[Records from a data source]
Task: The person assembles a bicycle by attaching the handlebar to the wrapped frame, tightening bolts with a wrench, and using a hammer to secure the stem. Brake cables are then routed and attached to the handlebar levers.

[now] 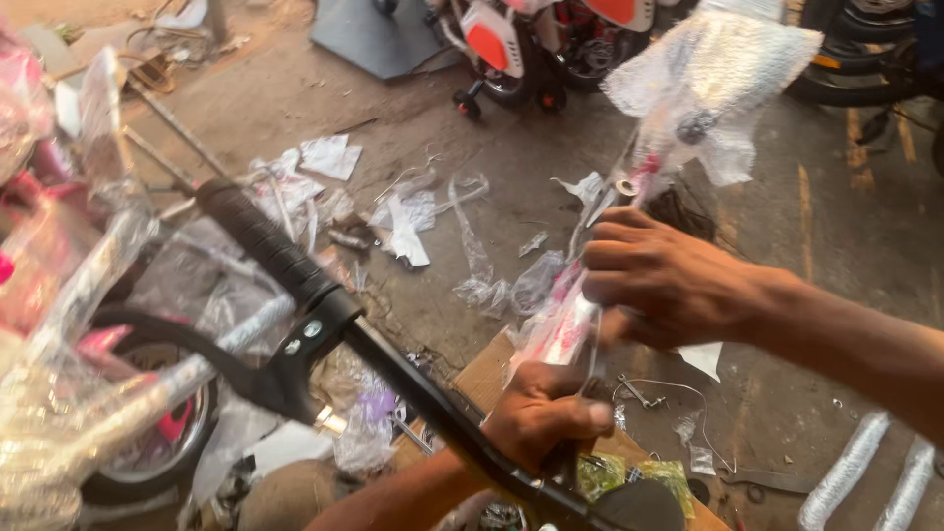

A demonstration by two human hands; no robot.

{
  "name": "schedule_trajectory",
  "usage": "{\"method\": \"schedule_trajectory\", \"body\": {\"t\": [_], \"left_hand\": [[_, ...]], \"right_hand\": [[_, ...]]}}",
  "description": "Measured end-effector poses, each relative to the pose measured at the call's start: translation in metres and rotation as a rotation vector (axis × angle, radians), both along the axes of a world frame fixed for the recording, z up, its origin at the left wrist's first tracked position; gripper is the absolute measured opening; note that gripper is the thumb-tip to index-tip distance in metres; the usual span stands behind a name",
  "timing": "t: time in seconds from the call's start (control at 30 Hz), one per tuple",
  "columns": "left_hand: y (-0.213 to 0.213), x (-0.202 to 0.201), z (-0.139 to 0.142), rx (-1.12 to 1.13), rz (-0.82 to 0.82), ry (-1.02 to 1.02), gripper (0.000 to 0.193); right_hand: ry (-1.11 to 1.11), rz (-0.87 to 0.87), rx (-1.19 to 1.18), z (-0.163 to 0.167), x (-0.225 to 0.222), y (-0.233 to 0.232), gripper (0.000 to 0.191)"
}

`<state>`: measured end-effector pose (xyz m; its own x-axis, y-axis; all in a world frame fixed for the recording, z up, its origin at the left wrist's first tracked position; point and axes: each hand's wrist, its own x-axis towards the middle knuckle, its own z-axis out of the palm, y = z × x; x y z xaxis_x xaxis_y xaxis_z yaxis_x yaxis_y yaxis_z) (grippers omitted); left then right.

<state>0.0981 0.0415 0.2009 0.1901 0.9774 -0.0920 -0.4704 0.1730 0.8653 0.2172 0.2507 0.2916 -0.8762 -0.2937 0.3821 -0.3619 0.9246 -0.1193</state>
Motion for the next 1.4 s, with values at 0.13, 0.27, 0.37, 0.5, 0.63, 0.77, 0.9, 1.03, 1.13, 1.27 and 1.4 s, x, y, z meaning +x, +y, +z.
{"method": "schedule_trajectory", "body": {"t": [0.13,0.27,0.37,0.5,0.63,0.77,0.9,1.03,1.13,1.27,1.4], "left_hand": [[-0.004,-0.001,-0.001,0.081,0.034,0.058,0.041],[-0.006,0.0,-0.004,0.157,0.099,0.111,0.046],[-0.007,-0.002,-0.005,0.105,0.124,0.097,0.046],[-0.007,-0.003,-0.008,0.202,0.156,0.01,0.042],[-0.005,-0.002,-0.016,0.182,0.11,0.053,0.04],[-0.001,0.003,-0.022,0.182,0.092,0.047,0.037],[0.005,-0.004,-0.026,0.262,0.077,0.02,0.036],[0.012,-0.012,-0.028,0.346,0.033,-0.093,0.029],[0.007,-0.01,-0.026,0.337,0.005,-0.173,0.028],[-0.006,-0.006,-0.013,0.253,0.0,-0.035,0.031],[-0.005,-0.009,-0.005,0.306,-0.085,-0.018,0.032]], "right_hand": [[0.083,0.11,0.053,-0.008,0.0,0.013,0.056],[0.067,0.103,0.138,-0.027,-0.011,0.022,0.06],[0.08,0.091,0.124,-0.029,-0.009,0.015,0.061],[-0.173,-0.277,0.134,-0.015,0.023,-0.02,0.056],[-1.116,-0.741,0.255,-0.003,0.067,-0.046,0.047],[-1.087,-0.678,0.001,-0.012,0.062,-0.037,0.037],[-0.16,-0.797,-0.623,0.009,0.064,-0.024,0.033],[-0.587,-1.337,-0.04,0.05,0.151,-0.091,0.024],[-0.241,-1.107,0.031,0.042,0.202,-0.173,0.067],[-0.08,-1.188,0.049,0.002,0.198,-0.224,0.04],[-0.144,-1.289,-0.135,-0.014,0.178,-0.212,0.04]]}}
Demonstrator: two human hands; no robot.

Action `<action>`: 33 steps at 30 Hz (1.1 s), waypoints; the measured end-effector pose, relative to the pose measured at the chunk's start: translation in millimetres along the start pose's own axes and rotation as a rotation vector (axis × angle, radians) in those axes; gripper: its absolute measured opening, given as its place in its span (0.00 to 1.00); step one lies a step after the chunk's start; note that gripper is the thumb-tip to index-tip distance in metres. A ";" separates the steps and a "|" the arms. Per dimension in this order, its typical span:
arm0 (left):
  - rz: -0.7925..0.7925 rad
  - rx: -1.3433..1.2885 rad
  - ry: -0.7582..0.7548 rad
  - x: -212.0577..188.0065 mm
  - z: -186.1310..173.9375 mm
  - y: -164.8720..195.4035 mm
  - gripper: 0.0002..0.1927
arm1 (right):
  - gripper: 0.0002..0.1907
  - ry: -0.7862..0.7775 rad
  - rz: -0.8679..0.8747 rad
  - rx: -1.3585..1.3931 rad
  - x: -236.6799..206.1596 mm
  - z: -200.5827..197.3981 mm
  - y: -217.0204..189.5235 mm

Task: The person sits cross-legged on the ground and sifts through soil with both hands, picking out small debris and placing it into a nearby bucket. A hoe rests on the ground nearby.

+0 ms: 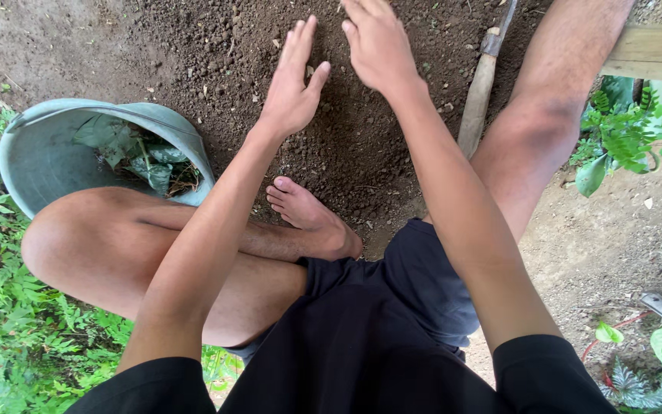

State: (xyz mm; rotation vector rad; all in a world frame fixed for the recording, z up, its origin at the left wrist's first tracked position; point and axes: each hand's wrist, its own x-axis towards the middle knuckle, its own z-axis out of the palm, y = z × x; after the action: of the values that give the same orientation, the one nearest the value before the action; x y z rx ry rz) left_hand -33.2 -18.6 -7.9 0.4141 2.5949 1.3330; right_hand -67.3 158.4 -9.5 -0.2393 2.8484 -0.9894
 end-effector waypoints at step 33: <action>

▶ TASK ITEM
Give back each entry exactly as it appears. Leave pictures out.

▶ SOLUTION
Task: The person assembles a bicycle by attaching the handlebar to the wrapped frame, tightening bolts with a wrench, and using a hammer to secure the stem. Brake cables are then routed and attached to the handlebar levers.

[now] 

A demonstration by two human hands; no robot.

{
  "name": "schedule_trajectory",
  "usage": "{\"method\": \"schedule_trajectory\", \"body\": {\"t\": [_], \"left_hand\": [[_, ...]], \"right_hand\": [[_, ...]]}}",
  "description": "Measured end-effector poses, each relative to the pose measured at the call's start: translation in metres and rotation as a rotation vector (axis × angle, radians), both along the axes of a world frame fixed for the recording, z up, its origin at the left wrist's first tracked position; gripper is the absolute measured opening; note that gripper is the thumb-tip to index-tip distance in metres; the usual span stands behind a name",
  "timing": "t: time in seconds from the call's start (control at 30 Hz), one per tuple",
  "columns": "left_hand: y (-0.213 to 0.213), x (-0.202 to 0.201), z (-0.139 to 0.142), rx (-1.12 to 1.13), rz (-0.82 to 0.82), ry (-1.02 to 1.02), gripper (0.000 to 0.193); right_hand: ry (-1.11 to 1.11), rz (-0.87 to 0.87), rx (-1.19 to 1.18), z (-0.163 to 0.167), x (-0.225 to 0.222), y (-0.233 to 0.232), gripper (0.000 to 0.191)"
}

`<state>`: measured end-effector pose (xyz m; its own x-axis, y-axis; all in a world frame fixed for the recording, z up, its origin at the left wrist's first tracked position; point and axes: each hand's wrist, its own x-axis towards the middle knuckle, its own z-axis out of the palm, y = z × x; x y z xaxis_x xaxis_y xaxis_z yaxis_x yaxis_y yaxis_z) (grippers omitted); left then right.

<state>0.0981 0.0415 0.2009 0.1901 0.9774 -0.0920 -0.4704 0.1730 0.8653 0.2172 0.2507 0.2916 -0.8762 -0.2937 0.3821 -0.3619 0.9246 -0.1193</state>
Motion for the next 1.4 s, with values at 0.13, 0.27, 0.37, 0.5, 0.63, 0.77, 0.9, 1.03, 1.13, 1.27 and 1.4 s, x, y, z meaning +x, +y, +z.
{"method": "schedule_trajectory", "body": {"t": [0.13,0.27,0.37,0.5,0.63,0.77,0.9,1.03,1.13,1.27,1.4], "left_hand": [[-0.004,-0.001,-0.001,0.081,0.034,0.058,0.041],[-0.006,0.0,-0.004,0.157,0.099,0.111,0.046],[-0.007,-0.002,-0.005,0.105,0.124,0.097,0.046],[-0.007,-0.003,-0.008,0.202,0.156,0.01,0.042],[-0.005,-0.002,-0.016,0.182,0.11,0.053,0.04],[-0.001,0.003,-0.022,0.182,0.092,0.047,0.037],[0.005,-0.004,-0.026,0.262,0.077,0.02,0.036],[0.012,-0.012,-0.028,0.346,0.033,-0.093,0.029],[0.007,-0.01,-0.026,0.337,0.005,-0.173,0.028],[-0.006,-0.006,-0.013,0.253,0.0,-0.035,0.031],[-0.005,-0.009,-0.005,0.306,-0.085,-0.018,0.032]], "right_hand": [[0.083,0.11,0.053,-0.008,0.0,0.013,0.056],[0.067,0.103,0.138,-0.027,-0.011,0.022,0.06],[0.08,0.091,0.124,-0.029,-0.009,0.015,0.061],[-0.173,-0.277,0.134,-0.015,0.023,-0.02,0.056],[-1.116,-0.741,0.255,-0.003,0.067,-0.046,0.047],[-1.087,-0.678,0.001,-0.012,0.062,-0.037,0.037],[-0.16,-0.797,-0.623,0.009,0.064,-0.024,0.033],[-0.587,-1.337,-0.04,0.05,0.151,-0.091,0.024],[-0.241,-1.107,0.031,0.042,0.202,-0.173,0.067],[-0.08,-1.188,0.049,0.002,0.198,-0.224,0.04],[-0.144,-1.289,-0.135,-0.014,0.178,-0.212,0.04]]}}
Demonstrator: two human hands; no robot.

Action `<action>`: 33 steps at 30 Hz (1.1 s), waypoints; the measured end-effector pose, relative to the pose measured at the chunk's start: translation in millimetres along the start pose's own axes and rotation as a rotation vector (axis × angle, radians) in those axes; gripper: its absolute measured opening, given as its place in its span (0.00 to 1.00); step one lies a step after the chunk's start; note that gripper is the thumb-tip to index-tip distance in metres. A ";" separates the steps and a "|" the arms. Per dimension in this order, its typical span:
arm0 (left):
  - rz: -0.7925..0.7925 rad
  - rx: -1.3433..1.2885 rad
  - ry: -0.7582..0.7548 rad
  - x: -212.0577..188.0065 mm
  - z: -186.1310..173.9375 mm
  - y: -164.8720..195.4035 mm
  - gripper: 0.0002..0.1927
arm1 (right):
  - gripper: 0.0002..0.1907
  - ry: -0.7862..0.7775 rad
  - rz: -0.8679..0.8747 rad
  - rx: -1.3585..1.3931 rad
  - x: -236.6799..206.1596 mm
  - z: -200.5827..197.3981 mm
  - y: -217.0204..189.5235 mm

Task: The person sits cross-legged on the ground and sifts through soil with both hands, picking out small debris and placing it into a nearby bucket. A hoe rests on the ground nearby.

+0 ms: 

State: (xyz mm; rotation vector rad; all in a world frame fixed for the recording, z up, its origin at the left wrist's first tracked position; point and axes: each hand's wrist, its own x-axis towards the middle knuckle, its own z-axis out of the palm, y = z × x; after the action: of the values that give the same orientation, the one nearest the value before the action; x y z rx ry rz) left_hand -33.2 -18.6 -7.9 0.4141 2.5949 1.3330; right_hand -67.3 158.4 -9.5 -0.2393 2.8484 -0.9894
 end-effector waypoints at step 33: <action>

There is no more output to give.